*** Input data ***
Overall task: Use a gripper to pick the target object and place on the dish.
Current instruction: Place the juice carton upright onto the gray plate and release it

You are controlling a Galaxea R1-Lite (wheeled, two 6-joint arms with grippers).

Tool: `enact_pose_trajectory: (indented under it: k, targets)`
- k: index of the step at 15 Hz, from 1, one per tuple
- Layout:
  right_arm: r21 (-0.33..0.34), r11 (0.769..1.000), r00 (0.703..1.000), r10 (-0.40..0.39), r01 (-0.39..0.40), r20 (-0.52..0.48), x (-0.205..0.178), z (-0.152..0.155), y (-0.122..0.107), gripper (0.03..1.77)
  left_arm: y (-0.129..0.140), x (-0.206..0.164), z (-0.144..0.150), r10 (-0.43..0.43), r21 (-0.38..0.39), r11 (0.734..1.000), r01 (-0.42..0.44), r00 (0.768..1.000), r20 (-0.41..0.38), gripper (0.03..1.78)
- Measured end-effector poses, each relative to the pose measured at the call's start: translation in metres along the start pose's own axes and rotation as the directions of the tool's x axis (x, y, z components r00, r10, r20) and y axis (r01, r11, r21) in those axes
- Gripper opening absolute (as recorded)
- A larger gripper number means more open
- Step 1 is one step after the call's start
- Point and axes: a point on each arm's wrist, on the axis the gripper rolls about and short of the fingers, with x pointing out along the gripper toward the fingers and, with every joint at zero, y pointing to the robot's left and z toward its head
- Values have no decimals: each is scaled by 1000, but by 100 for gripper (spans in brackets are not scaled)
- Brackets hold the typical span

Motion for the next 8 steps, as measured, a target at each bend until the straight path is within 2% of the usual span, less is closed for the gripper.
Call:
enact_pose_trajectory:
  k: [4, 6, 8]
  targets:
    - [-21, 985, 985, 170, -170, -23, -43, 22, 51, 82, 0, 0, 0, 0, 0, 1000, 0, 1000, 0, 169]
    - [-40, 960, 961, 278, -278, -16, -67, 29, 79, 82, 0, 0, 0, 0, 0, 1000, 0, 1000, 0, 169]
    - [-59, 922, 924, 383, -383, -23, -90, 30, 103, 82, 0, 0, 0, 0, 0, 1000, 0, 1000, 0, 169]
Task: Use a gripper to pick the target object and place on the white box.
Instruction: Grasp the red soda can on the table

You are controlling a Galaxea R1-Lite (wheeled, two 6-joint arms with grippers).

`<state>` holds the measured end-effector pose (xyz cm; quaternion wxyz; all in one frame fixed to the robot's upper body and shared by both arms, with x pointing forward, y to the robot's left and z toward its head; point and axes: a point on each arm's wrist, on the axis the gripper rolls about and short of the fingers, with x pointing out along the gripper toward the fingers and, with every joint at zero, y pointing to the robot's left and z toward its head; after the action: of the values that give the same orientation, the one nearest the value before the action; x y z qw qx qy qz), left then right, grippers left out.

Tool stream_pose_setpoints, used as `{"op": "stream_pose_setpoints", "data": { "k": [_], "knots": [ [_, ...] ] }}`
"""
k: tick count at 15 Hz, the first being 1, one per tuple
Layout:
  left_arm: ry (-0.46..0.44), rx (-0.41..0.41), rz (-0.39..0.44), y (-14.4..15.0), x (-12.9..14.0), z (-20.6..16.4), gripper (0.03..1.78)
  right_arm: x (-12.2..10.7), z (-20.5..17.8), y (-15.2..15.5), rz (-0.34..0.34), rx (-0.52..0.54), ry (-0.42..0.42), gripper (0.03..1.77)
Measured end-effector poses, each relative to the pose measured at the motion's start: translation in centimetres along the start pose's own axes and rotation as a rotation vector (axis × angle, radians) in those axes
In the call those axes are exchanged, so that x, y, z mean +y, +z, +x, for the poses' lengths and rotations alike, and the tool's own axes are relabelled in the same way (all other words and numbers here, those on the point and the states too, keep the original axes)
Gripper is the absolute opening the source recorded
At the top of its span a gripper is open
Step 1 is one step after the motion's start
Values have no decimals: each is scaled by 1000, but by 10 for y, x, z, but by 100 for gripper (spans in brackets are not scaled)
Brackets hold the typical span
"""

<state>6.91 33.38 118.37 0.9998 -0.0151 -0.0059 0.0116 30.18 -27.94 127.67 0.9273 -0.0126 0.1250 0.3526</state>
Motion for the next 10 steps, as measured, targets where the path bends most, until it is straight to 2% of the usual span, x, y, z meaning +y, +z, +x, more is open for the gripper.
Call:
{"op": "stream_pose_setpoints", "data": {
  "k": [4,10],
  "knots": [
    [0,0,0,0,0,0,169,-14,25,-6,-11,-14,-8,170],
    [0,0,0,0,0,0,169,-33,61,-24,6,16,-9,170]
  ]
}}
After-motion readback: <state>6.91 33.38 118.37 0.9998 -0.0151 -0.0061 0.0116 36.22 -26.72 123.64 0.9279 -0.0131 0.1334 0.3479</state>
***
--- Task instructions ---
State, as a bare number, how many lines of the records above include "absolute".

--- Written answer ---
2